Убей, Егор и сейчас не сообразит, как получилось, все встали, и он встал.
Фомичев сидел, прикрыв рукой глаза. Егор, проходя мимо, увидел на его голове серебристый короткий ежик. «Ого, укатали мы своего начальника, в прошлом году ежик был как смоль». Егор приостановился. Яшкин шел следом за ним и невольно вытеснил его за дверь…
Фомичев поднял глаза: в кабинете никого не было. Около порога потоптался главный и тихо закрыл за собой дверь.
«Значит, все ушли от рискованного проекта». И Фомичев тяжело вздохнул.
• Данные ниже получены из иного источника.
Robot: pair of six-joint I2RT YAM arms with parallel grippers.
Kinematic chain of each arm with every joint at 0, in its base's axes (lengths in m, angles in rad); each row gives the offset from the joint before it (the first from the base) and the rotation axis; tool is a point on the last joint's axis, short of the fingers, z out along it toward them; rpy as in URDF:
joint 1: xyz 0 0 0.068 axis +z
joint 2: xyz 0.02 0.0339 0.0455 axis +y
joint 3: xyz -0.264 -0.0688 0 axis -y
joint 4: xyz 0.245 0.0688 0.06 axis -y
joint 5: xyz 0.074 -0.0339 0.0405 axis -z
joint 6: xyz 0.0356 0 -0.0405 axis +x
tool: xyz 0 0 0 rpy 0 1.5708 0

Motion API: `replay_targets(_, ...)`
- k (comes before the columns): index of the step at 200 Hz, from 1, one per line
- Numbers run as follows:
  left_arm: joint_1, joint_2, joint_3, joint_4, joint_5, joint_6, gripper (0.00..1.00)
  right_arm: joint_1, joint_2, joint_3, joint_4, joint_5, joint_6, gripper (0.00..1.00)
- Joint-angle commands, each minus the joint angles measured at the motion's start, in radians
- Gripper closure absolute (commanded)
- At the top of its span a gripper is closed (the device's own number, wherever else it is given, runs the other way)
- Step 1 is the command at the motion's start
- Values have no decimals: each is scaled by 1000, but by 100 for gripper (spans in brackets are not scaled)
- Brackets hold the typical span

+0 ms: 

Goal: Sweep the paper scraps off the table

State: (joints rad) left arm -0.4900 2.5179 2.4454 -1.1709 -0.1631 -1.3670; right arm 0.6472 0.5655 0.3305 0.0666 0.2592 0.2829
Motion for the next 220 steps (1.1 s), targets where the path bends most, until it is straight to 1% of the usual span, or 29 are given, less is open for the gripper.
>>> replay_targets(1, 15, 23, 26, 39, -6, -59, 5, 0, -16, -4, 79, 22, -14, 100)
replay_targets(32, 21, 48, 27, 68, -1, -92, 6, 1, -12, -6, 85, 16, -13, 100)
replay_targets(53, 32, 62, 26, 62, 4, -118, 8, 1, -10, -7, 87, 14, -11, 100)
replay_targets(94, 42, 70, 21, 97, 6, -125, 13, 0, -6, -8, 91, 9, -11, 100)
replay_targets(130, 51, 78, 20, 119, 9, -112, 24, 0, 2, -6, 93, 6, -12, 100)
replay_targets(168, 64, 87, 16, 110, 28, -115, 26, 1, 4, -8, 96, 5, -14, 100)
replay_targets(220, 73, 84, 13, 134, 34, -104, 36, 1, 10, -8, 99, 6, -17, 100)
Некоторое время он еще сидел, тупо уставившись на письмо. Сколько прошло времени, он не знал. В окнах уже загустел настой ночи. От мороза потрескивали стекла. А он все сидел и не мог оторваться от белого клочка бумаги. Письмо еще некоторое время отбеливало и наконец слилось в темноте со столом. А Владимир Николаевич видел каждую букву — особенно слово «недопустимо», которое и в темноте светилось красным, как стоп-сигнал, — но не мог вникнуть до конца в смысл. Ему казалось, что смысл слов был заключен в какую-то непроницаемую оболочку.